Porém, o capitalismo ainda não conseguiu mercantilizar o bem maior que todos buscamos: a felicidade. É verdade que estamos cercados de simulacros. A Coca-Cola oferece esse bem maior ao alcance da mão e da boca: “Abra a felicidade!” Ora, só os bêbados e os magos acreditam que a felicidade jorra do gargalo de uma garrafa.
Para o capitalismo neoliberal, a felicidade reside no hiperconsumo desenfreado. O produto lançado hoje é considerado démodé amanhã. E quem espera ser visto como in, e não out, tem a obrigação de portar o que há de mais novo e avançado no mercado.
Paradoxalmente, essa ideia mercantilista de felicidade produz enorme infelicidade, na medida em que suscita em pessoas consumistas o medo da pobreza ou da perda de seus bens, o agudo senso competitivo, a ansiedade diante do futuro, gerando patologias físicas e mentais, como úlcera, depressão, síndrome do pânico etc.
Enquanto esperamos a felicidade ainda não somos felizes. A felicidade está dentro ou fora de nós? Depende. Para quem canaliza o desejo para fora de si mesmo, reside em algo a ser possuído: riqueza, beleza, fama, poder... Quem se deixa agarrar por essa “isca” não se sente feliz enquanto não alcança o que almeja. E depois experimenta a infelicidade ao perder o que conquistou.
O dependente químico sabe que a felicidade está dentro de si, mas recorre ao caminho do absurdo e não ao caminho do absoluto. Se alguém der a um drogado uma fortuna para abandonar o vício, provavelmente ele irá gastá-la na compra de drogas. Contudo, embora possa não se dar conta, de alguma forma descobriu que a felicidade é uma experiência subjetiva, uma mudança do estado de consciência.
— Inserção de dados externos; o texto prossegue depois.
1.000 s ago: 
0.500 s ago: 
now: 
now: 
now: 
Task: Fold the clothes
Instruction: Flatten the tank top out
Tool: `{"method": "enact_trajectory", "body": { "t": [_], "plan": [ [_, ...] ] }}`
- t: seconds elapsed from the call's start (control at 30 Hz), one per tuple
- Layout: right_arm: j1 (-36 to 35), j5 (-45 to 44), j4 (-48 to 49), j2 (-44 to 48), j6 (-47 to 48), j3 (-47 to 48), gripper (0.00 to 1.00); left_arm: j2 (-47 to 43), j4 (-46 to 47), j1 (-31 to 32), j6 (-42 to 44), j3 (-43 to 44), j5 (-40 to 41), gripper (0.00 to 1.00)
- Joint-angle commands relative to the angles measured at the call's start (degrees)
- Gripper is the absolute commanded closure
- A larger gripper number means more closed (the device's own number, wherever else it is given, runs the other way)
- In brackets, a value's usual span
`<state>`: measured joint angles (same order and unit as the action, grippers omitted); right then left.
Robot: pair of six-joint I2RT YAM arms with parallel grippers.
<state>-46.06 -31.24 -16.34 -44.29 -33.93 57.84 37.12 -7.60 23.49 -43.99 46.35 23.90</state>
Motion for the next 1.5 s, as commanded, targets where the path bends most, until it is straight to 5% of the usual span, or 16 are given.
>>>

Para a cultura neoliberal, a pessoa não tem valor em si. Quem se importa com o pedinte estirado em um canto da calçada? É o produto que ela possui que lhe imprime valor. Bill Gates é tão pessoa quanto o pedinte da esquina. Porém, graças à fabulosa riqueza que o reveste, aos olhos alheios ele possui um valor tão alto que suscita inveja e veneração, enquanto o mendigo provoca repúdio e nojo.
O capitalismo não quer formar cidadãos, e sim gerar consumistas. Por isso, renega os valores que norteiam nossas vidas, como ética e solidariedade, e desloca-nos da subjetividade para centrar-nos na objetividade, naquilo que se consome. Se chego à sua casa a pé, tenho um valor Z. Se chego a bordo do último modelo Mercedes-Benz, tenho valor A. Sou a mesma pessoa, mas a mercadoria me imprime valor. Sem ela, talvez eu nem seja reconhecido.
Assim, muita infelicidade resulta do fato de as pessoas colocarem fora de si o talismã capaz de proporcionar-lhes felicidade. Incapaz de ser tão rica, bela, famosa ou poderosa quanto gostaria, a pessoa se sente diminuída, entristece, cai em depressão, deixa o coração corroer de inveja, amargura, ira. Em suma, a luta ansiosa por felicidade costuma trazer infelicidade quando centrada em alvos ilusórios e equivocados.
Meu confrade Tomás de Aquino definiu a inveja como “a tristeza de não possuir o bem alheio”. E Shakespeare teria dito que o ódio é “um veneno que se toma esperando que o outro morra”. Gente sábia, rara hoje em dia.